Active Shooter Incidents In U.S. Jumped 53% Last Year, FBI Says

Topline

The United States faced 61 active shooter incidents that led to over 100 deaths in 2021, a 52.5% increase from 2020, the FBI announced Monday, indicating that a surge in shootings that began around the start of the Covid-19 pandemic did not immediately slow down.

Key Facts

The FBI’s annual report on active shooter incidents—which the agency defines as shootings in which a perpetrator uses a firearm to attempt to kill people in a populated area—recorded incidents in 30 states last year that resulted in 103 people killed and 140 wounded, up from 40 incidents in 19 states with 38 deaths and 126 injuries during 2020.
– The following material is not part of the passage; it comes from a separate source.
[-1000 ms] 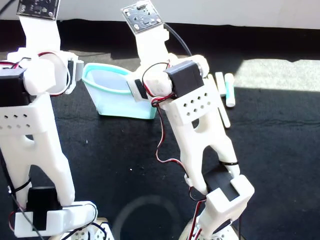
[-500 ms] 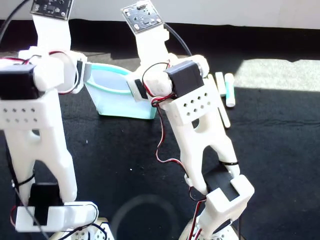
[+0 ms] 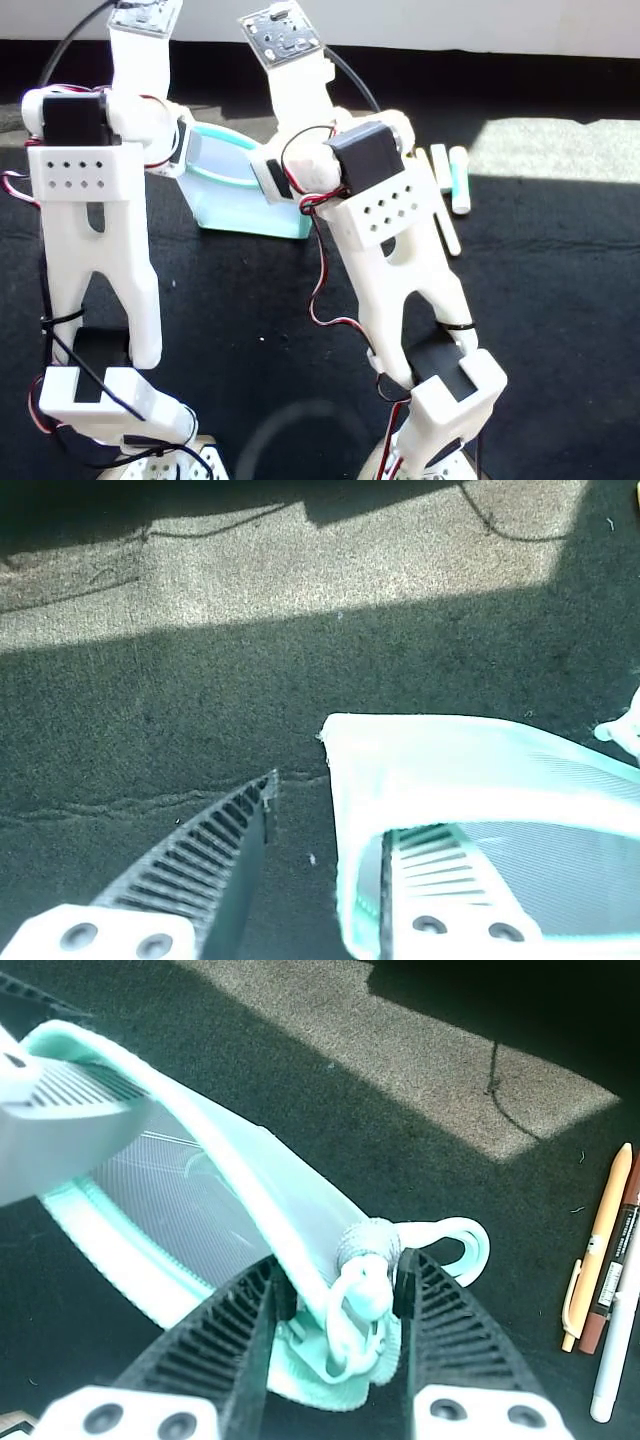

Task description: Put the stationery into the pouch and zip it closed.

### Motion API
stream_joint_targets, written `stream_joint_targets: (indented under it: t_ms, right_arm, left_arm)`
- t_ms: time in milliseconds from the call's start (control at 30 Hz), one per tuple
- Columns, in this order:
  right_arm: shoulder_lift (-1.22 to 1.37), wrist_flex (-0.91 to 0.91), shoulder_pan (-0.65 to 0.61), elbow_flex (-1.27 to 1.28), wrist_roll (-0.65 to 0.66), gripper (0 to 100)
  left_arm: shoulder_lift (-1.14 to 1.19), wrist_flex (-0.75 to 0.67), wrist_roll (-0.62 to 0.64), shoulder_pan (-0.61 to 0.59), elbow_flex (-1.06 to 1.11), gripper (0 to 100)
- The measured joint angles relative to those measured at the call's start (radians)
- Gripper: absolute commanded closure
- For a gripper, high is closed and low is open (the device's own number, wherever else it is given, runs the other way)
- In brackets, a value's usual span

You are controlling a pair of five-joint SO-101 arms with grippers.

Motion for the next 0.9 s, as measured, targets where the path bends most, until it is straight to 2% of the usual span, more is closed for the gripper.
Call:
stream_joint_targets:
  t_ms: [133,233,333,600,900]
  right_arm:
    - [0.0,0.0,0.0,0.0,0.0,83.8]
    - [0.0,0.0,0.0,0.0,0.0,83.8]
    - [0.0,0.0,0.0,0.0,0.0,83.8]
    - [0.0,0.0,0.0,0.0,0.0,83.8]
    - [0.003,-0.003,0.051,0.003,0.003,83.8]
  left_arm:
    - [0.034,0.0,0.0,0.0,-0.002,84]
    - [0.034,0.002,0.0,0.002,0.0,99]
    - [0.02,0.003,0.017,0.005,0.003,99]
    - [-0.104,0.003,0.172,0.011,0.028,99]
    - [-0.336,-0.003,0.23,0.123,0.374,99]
The number of active shooter incidents qualifying as “mass killings” with three or more deaths increased from five in 2020 to 12 last year.
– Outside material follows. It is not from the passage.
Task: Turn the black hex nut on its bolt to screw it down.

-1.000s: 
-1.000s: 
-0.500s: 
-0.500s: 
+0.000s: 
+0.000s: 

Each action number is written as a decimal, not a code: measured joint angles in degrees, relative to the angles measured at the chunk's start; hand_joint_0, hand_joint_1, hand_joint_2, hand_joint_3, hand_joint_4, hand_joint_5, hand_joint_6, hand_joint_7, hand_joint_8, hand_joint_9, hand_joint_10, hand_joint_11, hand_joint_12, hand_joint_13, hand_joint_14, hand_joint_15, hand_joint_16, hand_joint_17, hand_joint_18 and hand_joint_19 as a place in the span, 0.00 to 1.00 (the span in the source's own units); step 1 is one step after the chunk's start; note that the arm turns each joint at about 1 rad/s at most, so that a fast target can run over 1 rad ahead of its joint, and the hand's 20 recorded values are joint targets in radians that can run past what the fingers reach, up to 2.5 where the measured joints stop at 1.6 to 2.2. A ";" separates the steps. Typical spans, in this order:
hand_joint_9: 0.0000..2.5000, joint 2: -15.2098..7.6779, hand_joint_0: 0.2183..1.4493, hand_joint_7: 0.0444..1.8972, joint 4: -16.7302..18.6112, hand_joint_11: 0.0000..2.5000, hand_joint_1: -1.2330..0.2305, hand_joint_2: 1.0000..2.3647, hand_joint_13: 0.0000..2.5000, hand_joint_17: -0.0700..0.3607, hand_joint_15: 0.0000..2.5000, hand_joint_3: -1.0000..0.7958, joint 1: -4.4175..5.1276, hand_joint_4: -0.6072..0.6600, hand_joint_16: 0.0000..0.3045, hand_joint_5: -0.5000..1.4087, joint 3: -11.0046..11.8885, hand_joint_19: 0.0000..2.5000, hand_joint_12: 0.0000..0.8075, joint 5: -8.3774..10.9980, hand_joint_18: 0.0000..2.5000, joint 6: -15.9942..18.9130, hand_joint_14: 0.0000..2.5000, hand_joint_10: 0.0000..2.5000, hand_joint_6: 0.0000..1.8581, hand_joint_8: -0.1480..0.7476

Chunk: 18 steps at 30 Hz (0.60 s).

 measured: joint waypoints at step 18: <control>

Some 32 of last year’s active shooter incidents—which don’t include self-defense, domestic, gang or drug-related shootings—occurred at commercial locations like stores and hotels, while 19 occurred in open spaces and three occurred in government facilities, roughly consistent with trends from recent years.

As in past years, the overwhelming majority of alleged active shooters were male and about half of shooting suspects were apprehended by law enforcement rather than being killed by law enforcement or by armed civilians or dying by suicide.
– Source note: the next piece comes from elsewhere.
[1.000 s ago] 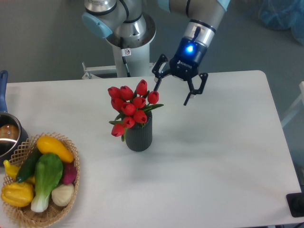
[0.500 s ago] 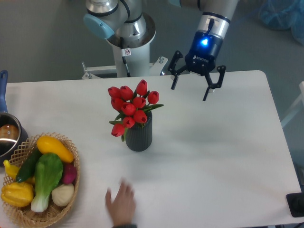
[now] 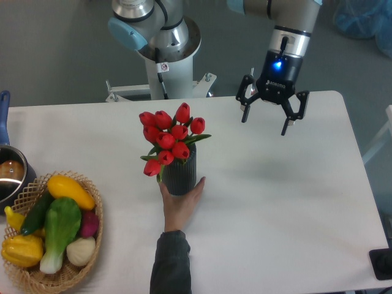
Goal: Insert the flowers into the vase
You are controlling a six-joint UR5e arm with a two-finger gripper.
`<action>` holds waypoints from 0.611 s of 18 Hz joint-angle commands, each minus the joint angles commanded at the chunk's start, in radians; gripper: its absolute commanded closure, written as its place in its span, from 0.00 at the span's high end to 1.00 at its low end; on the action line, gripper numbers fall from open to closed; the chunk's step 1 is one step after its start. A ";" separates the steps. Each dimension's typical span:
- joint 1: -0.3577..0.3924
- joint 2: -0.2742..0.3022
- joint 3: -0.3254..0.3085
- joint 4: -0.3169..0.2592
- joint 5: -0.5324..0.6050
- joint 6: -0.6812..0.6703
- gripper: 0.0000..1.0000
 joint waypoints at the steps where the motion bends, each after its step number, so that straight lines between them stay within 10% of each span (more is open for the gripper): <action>1: -0.006 -0.008 0.005 0.000 0.029 0.025 1.00; 11: -0.113 -0.149 0.115 0.003 0.305 0.100 1.00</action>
During 2021, the FBI noted a growing trend of “roving active shooters” who attack in multiple locations, either during a single day or over multiple days, the agency said in a release.

Tangent

The deadliest active shooter incident of last year took place in March, when 10 people were killed at a King Soopers grocery store by an individual allegedly wielding a pistol and a semiautomatic handgun.

Key Background

The FBI’s report came less than two weeks after a mass shooting at a Buffalo grocery store left 10 people dead—and roughly one month after a shooting aboard a New York City subway train left 10 people shot and 29 injured. Active shooter incidents have more than doubled since the beginning of the Covid-19 pandemic, a surge that a 2021 research letter published by JAMA Network suggested could be a result of psychological and financial stresses inflicted by the pandemic. Though mass shootings have prompted Democratic lawmakers to urge for tighter gun control laws, the idea is politically polarizing. Some 49% of U.S. adults think stricter gun control laws would lead to fewer mass shootings, including 73% of Democrats and Democratic-leaning independents but just 20% of Republicans and Republican-leaning independents, according to a 2021 Pew Research Center poll.

Further Reading

“Mass Shootings Soared During Pandemic — And Researchers Think Covid Stress Could Be To Blame” (Forbes)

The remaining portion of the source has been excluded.